*Problem to solve*
Out of the records below, copy all lines in which the word "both" occurs.

[Stored data]
-- Opening Marker --

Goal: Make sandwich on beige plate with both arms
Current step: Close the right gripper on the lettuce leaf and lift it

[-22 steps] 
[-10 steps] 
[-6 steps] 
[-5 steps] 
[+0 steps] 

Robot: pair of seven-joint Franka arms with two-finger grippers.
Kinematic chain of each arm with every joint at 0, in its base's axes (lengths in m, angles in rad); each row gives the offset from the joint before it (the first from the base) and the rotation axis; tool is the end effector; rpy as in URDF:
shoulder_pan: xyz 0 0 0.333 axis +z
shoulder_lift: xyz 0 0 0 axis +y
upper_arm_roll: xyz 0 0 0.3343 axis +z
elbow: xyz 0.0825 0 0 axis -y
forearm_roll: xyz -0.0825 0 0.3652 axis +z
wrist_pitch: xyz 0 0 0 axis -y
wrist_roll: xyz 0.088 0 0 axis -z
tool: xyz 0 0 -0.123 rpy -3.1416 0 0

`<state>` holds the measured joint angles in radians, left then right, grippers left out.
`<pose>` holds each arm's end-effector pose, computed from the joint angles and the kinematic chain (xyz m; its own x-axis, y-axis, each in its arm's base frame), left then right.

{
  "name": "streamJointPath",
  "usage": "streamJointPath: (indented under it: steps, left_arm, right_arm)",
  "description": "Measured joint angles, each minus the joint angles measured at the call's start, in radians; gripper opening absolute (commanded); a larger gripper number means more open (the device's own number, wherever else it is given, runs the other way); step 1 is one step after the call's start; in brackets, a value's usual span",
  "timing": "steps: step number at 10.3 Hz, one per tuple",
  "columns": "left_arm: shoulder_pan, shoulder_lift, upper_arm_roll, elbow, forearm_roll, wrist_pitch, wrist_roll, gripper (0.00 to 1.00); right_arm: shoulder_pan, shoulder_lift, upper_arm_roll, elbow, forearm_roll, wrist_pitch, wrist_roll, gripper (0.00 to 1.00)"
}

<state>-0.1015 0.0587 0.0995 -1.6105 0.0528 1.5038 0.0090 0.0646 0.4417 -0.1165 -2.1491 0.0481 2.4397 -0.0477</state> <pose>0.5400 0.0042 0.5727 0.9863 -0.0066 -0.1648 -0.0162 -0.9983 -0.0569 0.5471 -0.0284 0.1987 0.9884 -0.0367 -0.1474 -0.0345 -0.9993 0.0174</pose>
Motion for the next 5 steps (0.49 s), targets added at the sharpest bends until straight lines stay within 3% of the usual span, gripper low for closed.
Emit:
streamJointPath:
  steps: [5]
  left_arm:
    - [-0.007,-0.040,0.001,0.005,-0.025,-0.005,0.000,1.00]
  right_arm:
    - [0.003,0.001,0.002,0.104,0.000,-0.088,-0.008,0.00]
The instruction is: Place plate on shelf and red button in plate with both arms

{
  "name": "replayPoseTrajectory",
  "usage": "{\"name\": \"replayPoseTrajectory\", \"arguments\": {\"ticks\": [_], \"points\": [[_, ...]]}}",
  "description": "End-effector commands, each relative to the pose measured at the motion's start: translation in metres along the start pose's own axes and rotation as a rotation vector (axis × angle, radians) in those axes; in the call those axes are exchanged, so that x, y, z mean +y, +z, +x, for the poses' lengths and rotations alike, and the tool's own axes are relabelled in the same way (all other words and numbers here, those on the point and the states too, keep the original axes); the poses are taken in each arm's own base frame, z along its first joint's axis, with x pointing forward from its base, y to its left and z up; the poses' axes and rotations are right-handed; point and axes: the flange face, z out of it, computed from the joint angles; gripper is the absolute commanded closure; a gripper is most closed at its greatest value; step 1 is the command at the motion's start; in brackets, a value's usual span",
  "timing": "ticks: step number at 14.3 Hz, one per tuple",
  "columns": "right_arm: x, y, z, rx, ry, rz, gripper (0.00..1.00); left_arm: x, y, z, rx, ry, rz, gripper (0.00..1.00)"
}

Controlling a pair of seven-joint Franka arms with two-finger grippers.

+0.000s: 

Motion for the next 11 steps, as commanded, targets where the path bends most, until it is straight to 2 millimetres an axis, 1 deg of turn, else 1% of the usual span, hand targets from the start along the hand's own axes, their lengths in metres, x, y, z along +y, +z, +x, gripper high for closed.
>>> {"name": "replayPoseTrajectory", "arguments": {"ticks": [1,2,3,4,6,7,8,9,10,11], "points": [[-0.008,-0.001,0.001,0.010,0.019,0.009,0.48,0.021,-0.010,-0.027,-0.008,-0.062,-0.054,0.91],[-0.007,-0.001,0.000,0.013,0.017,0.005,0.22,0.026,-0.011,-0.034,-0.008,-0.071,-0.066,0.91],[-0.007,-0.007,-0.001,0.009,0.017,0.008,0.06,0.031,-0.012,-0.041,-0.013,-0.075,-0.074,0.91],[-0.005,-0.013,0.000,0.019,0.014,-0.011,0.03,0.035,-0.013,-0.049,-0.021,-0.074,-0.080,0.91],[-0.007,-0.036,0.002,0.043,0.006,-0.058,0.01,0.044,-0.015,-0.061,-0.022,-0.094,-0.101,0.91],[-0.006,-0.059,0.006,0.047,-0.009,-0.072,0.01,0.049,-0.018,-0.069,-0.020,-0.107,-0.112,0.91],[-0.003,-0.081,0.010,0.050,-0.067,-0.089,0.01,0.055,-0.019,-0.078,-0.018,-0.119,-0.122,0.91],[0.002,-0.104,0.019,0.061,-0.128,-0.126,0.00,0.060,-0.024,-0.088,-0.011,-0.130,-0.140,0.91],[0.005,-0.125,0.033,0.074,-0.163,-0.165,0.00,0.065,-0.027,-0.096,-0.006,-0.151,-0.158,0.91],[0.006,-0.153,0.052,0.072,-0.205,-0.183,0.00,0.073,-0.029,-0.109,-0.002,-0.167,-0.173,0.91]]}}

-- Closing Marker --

*Response below*
Goal: Make sandwich on beige plate with both arms
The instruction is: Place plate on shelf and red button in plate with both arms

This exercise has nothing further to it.